Homogenization of a class of singular elliptic problems in perforated domains (Q1750271)

In this paper the authors study the homogenization of a family of elliptic equations like \[ - \text{div} \, \big( A^{\varepsilon} (x, u_{\varepsilon}) \cdot \nabla u_{\varepsilon}) = f(x) \zeta (u_{\varepsilon}) \] where $\zeta$ is a continuous function, singular at zero, which satisfies \[ \zeta : [0, + \infty) \to \mathbb{R} , \qquad 0 \leqslant \zeta (s) \leqslant \frac{1}{s^{\theta}} \quad \text{for some } \theta \in (0,1] , \] and $f$ is a non-negative function whose summability depends on $\theta$, $f \in L^p$ with $p \geqslant 2 / (1 + \theta)$. The equations are studied in some perforated domain with zero Dirichlet conditions in the external boundary and a non-linear Robin conditions at the boundary of the holes.
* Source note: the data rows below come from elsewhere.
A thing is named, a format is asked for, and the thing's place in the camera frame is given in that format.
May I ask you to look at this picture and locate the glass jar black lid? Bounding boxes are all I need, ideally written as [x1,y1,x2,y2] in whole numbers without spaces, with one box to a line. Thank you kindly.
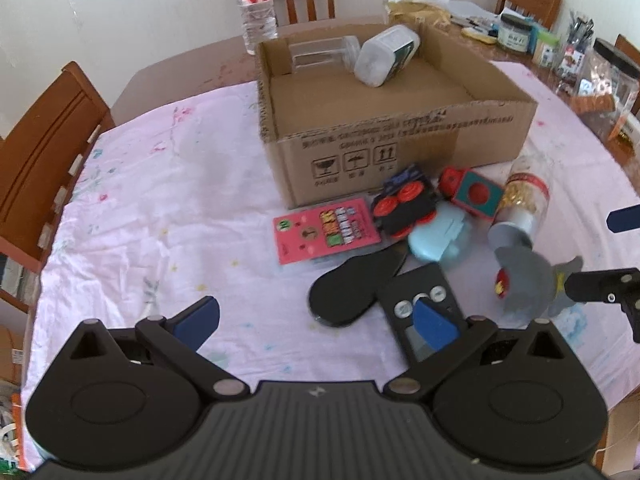
[497,14,534,54]

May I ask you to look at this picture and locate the clear water bottle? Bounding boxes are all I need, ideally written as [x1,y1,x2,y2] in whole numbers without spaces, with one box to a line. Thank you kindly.
[234,0,279,56]

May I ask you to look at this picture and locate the black oval case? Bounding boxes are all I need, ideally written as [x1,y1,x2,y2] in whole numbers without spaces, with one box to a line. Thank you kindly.
[308,248,409,326]

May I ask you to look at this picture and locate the light blue case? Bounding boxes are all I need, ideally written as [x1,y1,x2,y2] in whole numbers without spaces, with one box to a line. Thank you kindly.
[407,202,474,266]

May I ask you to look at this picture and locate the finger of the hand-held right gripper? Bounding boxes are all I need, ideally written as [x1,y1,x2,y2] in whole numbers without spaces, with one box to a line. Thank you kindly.
[607,207,640,234]
[565,268,640,344]

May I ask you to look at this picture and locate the white plastic jar green label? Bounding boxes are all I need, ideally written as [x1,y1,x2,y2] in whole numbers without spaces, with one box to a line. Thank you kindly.
[354,25,421,89]

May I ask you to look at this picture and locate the pink card pack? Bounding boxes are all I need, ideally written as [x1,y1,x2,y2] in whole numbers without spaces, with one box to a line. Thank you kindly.
[272,198,382,266]

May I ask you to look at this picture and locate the yellowish snack packet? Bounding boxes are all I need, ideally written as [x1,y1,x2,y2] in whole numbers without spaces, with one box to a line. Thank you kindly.
[384,0,454,29]

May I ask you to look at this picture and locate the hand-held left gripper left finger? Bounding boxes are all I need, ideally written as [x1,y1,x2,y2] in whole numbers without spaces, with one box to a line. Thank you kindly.
[69,296,250,401]

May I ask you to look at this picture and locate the gold-filled jar silver lid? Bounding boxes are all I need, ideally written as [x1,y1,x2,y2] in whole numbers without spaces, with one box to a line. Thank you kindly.
[487,155,551,252]

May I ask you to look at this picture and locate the green small box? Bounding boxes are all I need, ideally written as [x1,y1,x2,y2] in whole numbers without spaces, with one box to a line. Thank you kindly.
[532,30,561,69]

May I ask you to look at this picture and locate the clear plastic container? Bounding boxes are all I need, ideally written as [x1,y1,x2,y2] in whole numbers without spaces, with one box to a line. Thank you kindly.
[287,35,362,72]

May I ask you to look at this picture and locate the black toy train red wheels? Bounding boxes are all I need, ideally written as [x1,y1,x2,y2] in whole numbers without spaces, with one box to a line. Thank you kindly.
[370,162,437,241]

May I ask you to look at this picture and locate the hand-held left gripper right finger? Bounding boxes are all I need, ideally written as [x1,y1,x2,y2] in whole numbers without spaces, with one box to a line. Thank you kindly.
[382,296,567,401]

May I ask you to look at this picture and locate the yellow small object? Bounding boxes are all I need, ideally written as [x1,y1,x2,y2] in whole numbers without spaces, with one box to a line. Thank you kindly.
[462,27,499,44]

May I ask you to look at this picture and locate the black remote control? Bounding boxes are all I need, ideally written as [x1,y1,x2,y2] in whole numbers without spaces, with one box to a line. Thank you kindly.
[377,263,469,364]

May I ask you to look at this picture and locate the grey plush toy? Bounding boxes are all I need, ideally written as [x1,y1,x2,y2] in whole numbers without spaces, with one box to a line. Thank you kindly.
[493,247,585,322]

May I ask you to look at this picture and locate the brown cardboard box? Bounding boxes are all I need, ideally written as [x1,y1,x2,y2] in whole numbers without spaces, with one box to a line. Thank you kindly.
[255,22,539,210]

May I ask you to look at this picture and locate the large clear jar black lid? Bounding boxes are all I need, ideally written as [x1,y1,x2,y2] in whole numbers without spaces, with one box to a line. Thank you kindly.
[574,38,640,117]

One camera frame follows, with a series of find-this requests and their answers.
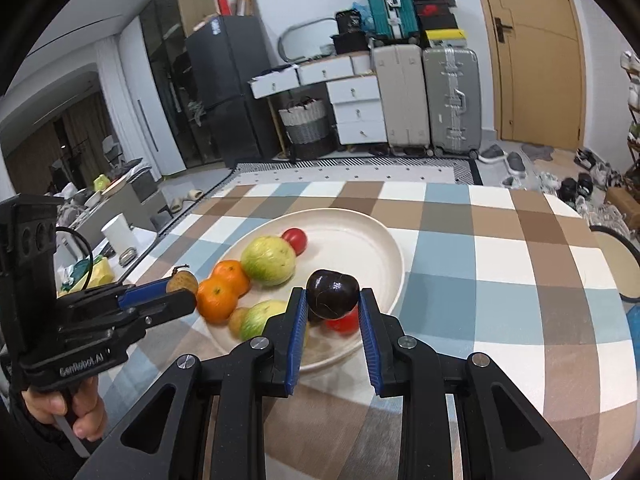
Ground dark glass cabinet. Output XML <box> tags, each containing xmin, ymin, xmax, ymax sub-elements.
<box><xmin>139</xmin><ymin>0</ymin><xmax>218</xmax><ymax>171</ymax></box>

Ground white drawer dresser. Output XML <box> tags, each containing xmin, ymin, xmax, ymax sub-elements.
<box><xmin>248</xmin><ymin>52</ymin><xmax>388</xmax><ymax>146</ymax></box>

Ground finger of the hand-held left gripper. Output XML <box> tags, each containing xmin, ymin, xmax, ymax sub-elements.
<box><xmin>60</xmin><ymin>291</ymin><xmax>197</xmax><ymax>346</ymax></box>
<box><xmin>57</xmin><ymin>280</ymin><xmax>176</xmax><ymax>316</ymax></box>

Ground beige suitcase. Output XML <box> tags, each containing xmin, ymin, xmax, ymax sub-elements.
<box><xmin>371</xmin><ymin>44</ymin><xmax>431</xmax><ymax>156</ymax></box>

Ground silver suitcase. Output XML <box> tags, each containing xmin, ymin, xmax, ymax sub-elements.
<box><xmin>422</xmin><ymin>46</ymin><xmax>483</xmax><ymax>157</ymax></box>

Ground cardboard box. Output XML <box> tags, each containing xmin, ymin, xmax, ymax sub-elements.
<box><xmin>605</xmin><ymin>187</ymin><xmax>640</xmax><ymax>231</ymax></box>

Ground red and black boxes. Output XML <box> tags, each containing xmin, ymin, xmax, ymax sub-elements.
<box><xmin>412</xmin><ymin>0</ymin><xmax>458</xmax><ymax>31</ymax></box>

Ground wooden door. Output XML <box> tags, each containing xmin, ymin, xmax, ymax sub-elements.
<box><xmin>475</xmin><ymin>0</ymin><xmax>587</xmax><ymax>150</ymax></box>

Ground yellow bag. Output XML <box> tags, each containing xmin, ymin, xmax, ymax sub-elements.
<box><xmin>60</xmin><ymin>257</ymin><xmax>116</xmax><ymax>293</ymax></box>

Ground person's left forearm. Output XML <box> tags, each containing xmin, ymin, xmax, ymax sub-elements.
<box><xmin>0</xmin><ymin>395</ymin><xmax>81</xmax><ymax>480</ymax></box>

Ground yellow and black box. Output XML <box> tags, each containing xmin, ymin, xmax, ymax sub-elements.
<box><xmin>425</xmin><ymin>29</ymin><xmax>468</xmax><ymax>50</ymax></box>

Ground large green yellow citrus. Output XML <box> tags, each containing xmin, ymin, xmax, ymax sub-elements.
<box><xmin>239</xmin><ymin>300</ymin><xmax>288</xmax><ymax>342</ymax></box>
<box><xmin>240</xmin><ymin>236</ymin><xmax>297</xmax><ymax>287</ymax></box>

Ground patterned floor rug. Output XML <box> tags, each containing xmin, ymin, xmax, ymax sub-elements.
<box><xmin>235</xmin><ymin>156</ymin><xmax>483</xmax><ymax>186</ymax></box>

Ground cream oval plate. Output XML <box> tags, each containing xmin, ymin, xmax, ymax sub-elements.
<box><xmin>192</xmin><ymin>207</ymin><xmax>405</xmax><ymax>373</ymax></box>

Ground orange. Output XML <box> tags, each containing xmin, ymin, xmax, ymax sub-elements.
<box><xmin>212</xmin><ymin>259</ymin><xmax>252</xmax><ymax>297</ymax></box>
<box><xmin>195</xmin><ymin>278</ymin><xmax>239</xmax><ymax>324</ymax></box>

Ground checked tablecloth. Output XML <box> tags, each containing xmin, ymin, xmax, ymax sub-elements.
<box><xmin>75</xmin><ymin>182</ymin><xmax>640</xmax><ymax>480</ymax></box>

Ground black refrigerator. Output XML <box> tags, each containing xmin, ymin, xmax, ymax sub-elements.
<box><xmin>186</xmin><ymin>15</ymin><xmax>281</xmax><ymax>168</ymax></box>

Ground red tomato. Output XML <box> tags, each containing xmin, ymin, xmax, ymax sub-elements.
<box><xmin>324</xmin><ymin>307</ymin><xmax>361</xmax><ymax>336</ymax></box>
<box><xmin>281</xmin><ymin>227</ymin><xmax>308</xmax><ymax>256</ymax></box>

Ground white wardrobe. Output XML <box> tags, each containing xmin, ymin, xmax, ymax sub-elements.
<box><xmin>119</xmin><ymin>17</ymin><xmax>188</xmax><ymax>181</ymax></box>

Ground woven laundry basket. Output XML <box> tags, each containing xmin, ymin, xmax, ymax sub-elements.
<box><xmin>278</xmin><ymin>97</ymin><xmax>335</xmax><ymax>158</ymax></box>

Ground person's left hand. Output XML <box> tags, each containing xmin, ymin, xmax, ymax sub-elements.
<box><xmin>20</xmin><ymin>374</ymin><xmax>108</xmax><ymax>442</ymax></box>

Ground pile of shoes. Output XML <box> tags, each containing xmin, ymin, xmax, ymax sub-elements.
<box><xmin>537</xmin><ymin>149</ymin><xmax>626</xmax><ymax>226</ymax></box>

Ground teal suitcase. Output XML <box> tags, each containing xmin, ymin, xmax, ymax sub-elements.
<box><xmin>360</xmin><ymin>0</ymin><xmax>421</xmax><ymax>43</ymax></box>

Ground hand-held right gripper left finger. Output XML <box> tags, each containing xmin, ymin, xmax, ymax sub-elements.
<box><xmin>72</xmin><ymin>287</ymin><xmax>308</xmax><ymax>480</ymax></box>

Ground white cylindrical bin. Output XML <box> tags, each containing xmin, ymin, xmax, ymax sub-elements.
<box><xmin>101</xmin><ymin>213</ymin><xmax>136</xmax><ymax>258</ymax></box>

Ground oval mirror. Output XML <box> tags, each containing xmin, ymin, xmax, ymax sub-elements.
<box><xmin>277</xmin><ymin>17</ymin><xmax>341</xmax><ymax>63</ymax></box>

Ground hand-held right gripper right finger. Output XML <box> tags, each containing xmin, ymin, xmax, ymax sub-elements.
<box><xmin>357</xmin><ymin>288</ymin><xmax>593</xmax><ymax>480</ymax></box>

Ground black cable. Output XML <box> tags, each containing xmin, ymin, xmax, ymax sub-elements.
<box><xmin>55</xmin><ymin>227</ymin><xmax>96</xmax><ymax>291</ymax></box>

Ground black storage box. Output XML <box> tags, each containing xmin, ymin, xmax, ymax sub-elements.
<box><xmin>334</xmin><ymin>9</ymin><xmax>373</xmax><ymax>55</ymax></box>

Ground small brown fruit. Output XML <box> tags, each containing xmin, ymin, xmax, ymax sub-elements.
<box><xmin>229</xmin><ymin>307</ymin><xmax>251</xmax><ymax>336</ymax></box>
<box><xmin>166</xmin><ymin>269</ymin><xmax>199</xmax><ymax>295</ymax></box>

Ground pair of beige slippers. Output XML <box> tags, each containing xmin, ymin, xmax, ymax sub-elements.
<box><xmin>170</xmin><ymin>190</ymin><xmax>203</xmax><ymax>211</ymax></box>

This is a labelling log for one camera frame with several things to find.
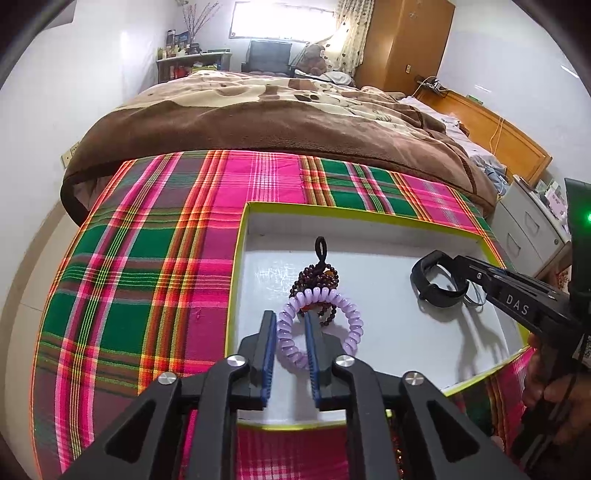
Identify grey shelf desk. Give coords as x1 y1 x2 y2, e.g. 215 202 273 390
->
156 51 232 84

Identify purple spiral hair tie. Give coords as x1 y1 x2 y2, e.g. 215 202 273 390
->
276 287 362 371

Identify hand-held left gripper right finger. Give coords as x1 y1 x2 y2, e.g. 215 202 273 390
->
304 316 527 480

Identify grey nightstand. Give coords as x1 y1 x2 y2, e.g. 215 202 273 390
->
492 178 573 278

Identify wooden bed headboard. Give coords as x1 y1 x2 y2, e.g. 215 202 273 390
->
418 88 552 183

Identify brown patterned blanket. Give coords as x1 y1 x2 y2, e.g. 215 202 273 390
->
62 69 497 224

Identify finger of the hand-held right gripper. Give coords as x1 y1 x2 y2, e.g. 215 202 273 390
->
454 255 509 301
489 268 553 298

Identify light bed sheet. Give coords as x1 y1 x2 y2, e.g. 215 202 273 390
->
399 95 509 185

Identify bare branch decoration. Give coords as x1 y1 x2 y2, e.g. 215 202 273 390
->
181 2 218 44

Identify wooden wardrobe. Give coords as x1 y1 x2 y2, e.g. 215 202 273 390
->
355 0 455 95

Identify bottles on shelf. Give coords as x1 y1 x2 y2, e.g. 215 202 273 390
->
157 28 204 58

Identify dark armchair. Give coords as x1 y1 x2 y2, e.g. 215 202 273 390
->
241 40 296 75

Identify person's right hand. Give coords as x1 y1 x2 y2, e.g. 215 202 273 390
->
523 332 591 445

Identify dark red bead bracelet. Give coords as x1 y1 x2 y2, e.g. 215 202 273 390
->
290 236 343 329

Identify black smart band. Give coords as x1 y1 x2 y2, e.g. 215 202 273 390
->
410 250 471 308

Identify patterned curtain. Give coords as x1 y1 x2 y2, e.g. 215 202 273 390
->
330 0 377 77

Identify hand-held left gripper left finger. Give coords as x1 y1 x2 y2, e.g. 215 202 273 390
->
60 310 278 480

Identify white box with yellow-green rim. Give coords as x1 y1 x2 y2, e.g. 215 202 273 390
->
225 200 532 432

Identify bright window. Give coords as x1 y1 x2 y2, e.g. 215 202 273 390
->
229 1 337 44

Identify pink green plaid cloth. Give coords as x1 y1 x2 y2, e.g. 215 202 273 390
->
30 150 541 480

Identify brown teddy bear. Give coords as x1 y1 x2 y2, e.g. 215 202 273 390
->
298 44 328 75

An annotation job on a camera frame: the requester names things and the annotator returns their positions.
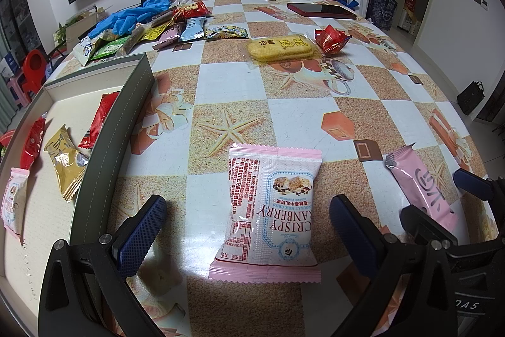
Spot long pink snack packet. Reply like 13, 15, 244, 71
384, 143, 459, 231

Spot gold snack packet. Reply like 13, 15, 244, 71
43, 125, 91, 205

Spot purple plastic stool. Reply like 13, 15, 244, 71
6, 78, 28, 111

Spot yellow rice cracker packet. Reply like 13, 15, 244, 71
247, 32, 322, 65

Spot red yellow paper bag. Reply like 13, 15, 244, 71
399, 0, 419, 35

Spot brown cardboard box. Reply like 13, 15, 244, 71
55, 7, 107, 49

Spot grey-green cardboard box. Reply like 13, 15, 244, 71
0, 53, 155, 324

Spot crumpled red foil snack packet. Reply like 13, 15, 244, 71
314, 26, 353, 57

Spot dark blue tote bag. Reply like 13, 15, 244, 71
367, 0, 397, 30

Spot blue white carton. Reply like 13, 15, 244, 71
0, 55, 18, 79

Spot pile of small snack packets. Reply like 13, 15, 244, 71
72, 0, 249, 66

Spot white pink cranberry snack packet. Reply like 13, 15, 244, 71
0, 167, 31, 243
208, 143, 322, 284

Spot printed checkered tablecloth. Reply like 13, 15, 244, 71
24, 0, 498, 337

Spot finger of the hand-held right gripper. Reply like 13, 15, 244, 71
400, 205, 459, 248
453, 168, 505, 215

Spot red plastic stool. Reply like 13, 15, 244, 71
20, 49, 49, 95

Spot dark red phone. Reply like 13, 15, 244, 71
287, 2, 358, 21

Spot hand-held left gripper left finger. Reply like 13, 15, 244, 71
38, 194, 168, 337

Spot glass-door shelf cabinet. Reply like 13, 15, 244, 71
0, 0, 44, 57

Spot blue rubber gloves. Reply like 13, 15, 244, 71
87, 0, 172, 39

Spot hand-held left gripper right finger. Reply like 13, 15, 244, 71
329, 194, 458, 337

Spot white paper bag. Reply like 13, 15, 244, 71
347, 0, 371, 18

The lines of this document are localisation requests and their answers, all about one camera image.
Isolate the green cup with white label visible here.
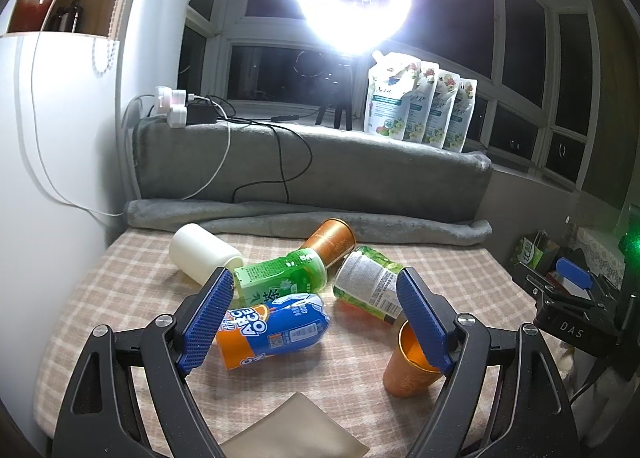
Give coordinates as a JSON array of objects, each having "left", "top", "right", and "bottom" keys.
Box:
[{"left": 333, "top": 245, "right": 407, "bottom": 324}]

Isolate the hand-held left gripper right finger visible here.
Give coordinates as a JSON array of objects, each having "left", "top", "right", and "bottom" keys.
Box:
[{"left": 396, "top": 267, "right": 584, "bottom": 458}]

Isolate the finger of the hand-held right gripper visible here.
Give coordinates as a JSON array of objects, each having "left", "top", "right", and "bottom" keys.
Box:
[{"left": 514, "top": 257, "right": 608, "bottom": 311}]

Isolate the white bead cord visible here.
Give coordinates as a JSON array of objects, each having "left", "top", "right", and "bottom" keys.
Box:
[{"left": 92, "top": 36, "right": 122, "bottom": 75}]

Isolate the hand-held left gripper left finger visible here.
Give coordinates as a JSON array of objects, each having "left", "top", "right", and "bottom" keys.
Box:
[{"left": 52, "top": 265, "right": 236, "bottom": 458}]

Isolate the plain orange cup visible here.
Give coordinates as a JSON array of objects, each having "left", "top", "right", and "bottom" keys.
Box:
[{"left": 382, "top": 319, "right": 446, "bottom": 399}]

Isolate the grey blanket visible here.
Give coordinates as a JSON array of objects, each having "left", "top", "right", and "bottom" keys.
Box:
[{"left": 122, "top": 115, "right": 494, "bottom": 247}]

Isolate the blue orange drink bottle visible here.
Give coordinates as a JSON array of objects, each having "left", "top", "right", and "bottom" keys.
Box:
[{"left": 215, "top": 293, "right": 332, "bottom": 371}]

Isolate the tan folded cloth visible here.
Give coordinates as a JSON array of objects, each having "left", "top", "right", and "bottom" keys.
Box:
[{"left": 219, "top": 391, "right": 371, "bottom": 458}]

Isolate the large flower print refill pouch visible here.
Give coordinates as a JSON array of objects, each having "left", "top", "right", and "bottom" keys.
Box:
[{"left": 364, "top": 50, "right": 423, "bottom": 137}]

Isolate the plaid bed sheet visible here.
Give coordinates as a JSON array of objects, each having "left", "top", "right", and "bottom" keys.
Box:
[{"left": 40, "top": 225, "right": 576, "bottom": 458}]

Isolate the green tea bottle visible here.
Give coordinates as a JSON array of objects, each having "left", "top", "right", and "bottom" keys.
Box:
[{"left": 234, "top": 248, "right": 329, "bottom": 310}]

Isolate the green box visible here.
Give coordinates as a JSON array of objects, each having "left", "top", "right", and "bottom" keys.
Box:
[{"left": 514, "top": 234, "right": 562, "bottom": 270}]

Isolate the long white wall cable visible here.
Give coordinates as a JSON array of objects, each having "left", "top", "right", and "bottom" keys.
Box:
[{"left": 19, "top": 32, "right": 126, "bottom": 217}]

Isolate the black cable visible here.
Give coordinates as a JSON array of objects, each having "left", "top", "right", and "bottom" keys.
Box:
[{"left": 205, "top": 96, "right": 321, "bottom": 205}]

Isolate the orange cup with pale base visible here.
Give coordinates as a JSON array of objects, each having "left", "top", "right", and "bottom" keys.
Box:
[{"left": 302, "top": 218, "right": 357, "bottom": 270}]

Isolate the black power adapter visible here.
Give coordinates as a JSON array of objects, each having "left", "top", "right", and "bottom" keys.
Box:
[{"left": 185, "top": 105, "right": 219, "bottom": 125}]

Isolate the black tripod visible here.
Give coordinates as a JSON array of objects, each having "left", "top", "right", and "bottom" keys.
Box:
[{"left": 314, "top": 56, "right": 360, "bottom": 131}]
The authors study the limit behaviour as $\varepsilon$ goes to zero of the solutions (whose existence is proved by the same authors in a previous paper) via the unfolding method by which they get also the pointwise (almost everywhere) convergence of the solutions, tool needed in the characterization of the limit problem. They also give a corrector result.